Nature conservation and natural capital

After two months on a graduate placement with SNH, Tom McKenna recently secured a permanent role as Economist with us. He tells us about his experience at SNH as a young person, and his work with the Natural Capital Asset Index.

Tom during a trip to the beautiful Isle of Skye in the snow. © Tom McKenna/SNH

Tom during a trip to the beautiful Isle of Skye in the snow. © Tom McKenna/SNH

I grew up in the small English town of Warlingham, not far from Croydon in south-east London. After graduating from the University of Southampton with a Geography degree in 2011, I pursued my dream of travelling. Between 2013 and 2016, between periods of employment, I travelled for a total of 15 months, visiting 24 different countries. This travelling experience was invaluable: I learned lot about the world; about how varied the world’s environmental climates can be; and meeting so many interesting people. This provided a unique experience for me to discover, explore and understand that the array of environmental problems we are experiencing across the world need to be tackled from both a social and economic angle.

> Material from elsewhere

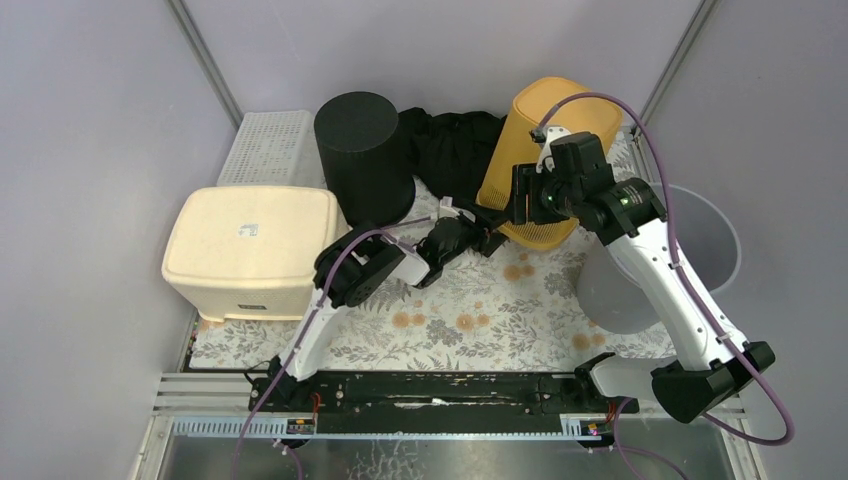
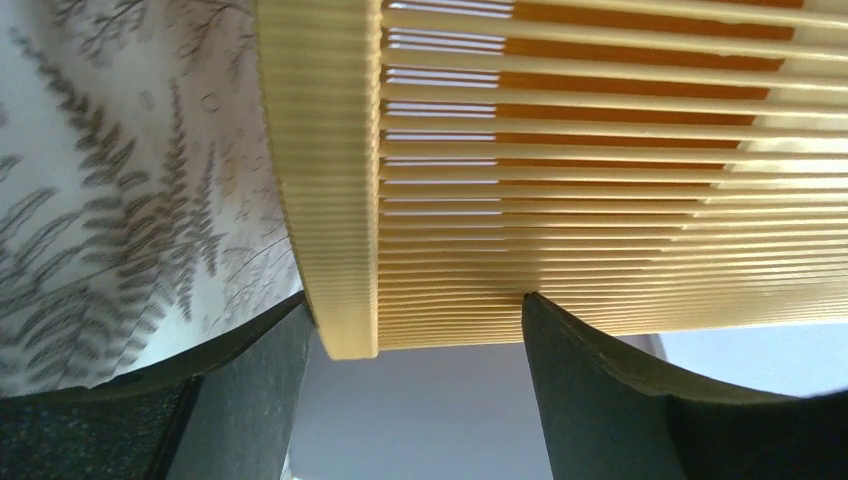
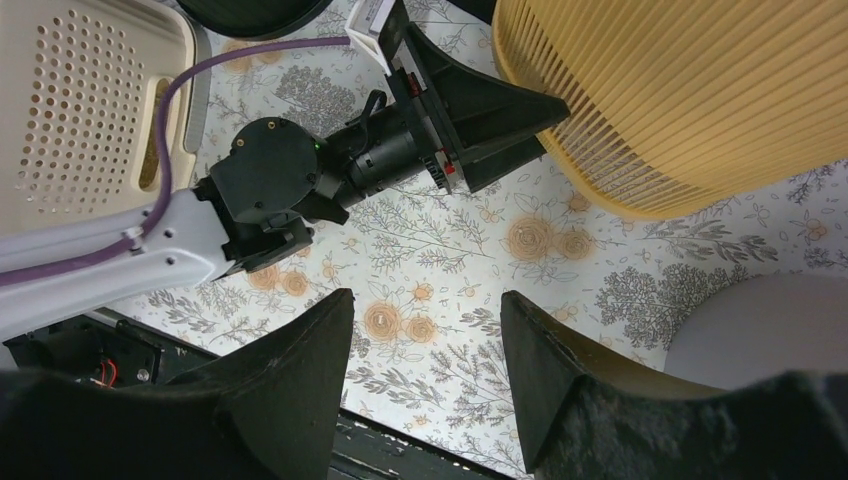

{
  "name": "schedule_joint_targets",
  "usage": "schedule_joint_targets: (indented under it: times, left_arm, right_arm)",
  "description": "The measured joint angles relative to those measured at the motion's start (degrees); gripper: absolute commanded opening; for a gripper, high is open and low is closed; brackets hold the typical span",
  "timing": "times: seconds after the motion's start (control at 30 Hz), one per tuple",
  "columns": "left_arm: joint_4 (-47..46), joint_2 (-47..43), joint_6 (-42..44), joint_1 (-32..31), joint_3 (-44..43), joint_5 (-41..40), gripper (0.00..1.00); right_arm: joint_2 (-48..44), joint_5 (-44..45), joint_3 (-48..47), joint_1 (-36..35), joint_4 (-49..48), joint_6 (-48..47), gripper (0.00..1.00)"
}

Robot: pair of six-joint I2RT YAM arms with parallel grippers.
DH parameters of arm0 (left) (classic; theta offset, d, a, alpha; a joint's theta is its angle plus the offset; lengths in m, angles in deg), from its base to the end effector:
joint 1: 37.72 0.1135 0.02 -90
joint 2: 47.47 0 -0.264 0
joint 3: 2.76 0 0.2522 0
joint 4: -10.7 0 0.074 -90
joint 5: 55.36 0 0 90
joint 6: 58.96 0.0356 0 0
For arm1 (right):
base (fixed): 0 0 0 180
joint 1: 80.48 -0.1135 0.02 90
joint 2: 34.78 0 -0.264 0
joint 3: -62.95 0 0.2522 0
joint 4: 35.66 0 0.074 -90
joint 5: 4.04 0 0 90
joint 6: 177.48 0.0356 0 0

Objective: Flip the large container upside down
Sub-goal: Turn the container upside down at the center of the board.

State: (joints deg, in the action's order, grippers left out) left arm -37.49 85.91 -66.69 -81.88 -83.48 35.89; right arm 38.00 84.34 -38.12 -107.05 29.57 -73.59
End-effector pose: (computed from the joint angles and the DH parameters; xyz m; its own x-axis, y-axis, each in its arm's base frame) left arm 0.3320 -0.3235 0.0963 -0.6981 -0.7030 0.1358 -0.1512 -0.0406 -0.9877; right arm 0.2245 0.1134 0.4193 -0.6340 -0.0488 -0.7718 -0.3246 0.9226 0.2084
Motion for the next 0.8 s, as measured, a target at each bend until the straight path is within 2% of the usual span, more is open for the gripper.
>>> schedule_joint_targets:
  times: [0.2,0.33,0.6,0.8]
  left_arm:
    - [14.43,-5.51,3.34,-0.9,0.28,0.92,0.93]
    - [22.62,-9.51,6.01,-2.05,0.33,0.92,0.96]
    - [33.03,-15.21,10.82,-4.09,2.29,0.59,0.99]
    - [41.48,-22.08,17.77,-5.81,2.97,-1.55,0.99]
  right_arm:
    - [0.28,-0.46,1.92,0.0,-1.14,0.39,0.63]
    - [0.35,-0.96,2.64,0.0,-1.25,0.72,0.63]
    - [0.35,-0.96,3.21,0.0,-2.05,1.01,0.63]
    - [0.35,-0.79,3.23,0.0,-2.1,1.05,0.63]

I initially moved to Scotland to study a master’s degree in Ecological Economics at the University of Edinburgh/Scotland’s Rural College in 2016: I was drawn to Scotland specifically because of its beautiful environment. Ecological Economics is an interdisciplinary subject which considers world problems from environmental, social and economic perspectives in order to create sustainable solutions from all three perspectives. One of these processes is “Ecosystem services”.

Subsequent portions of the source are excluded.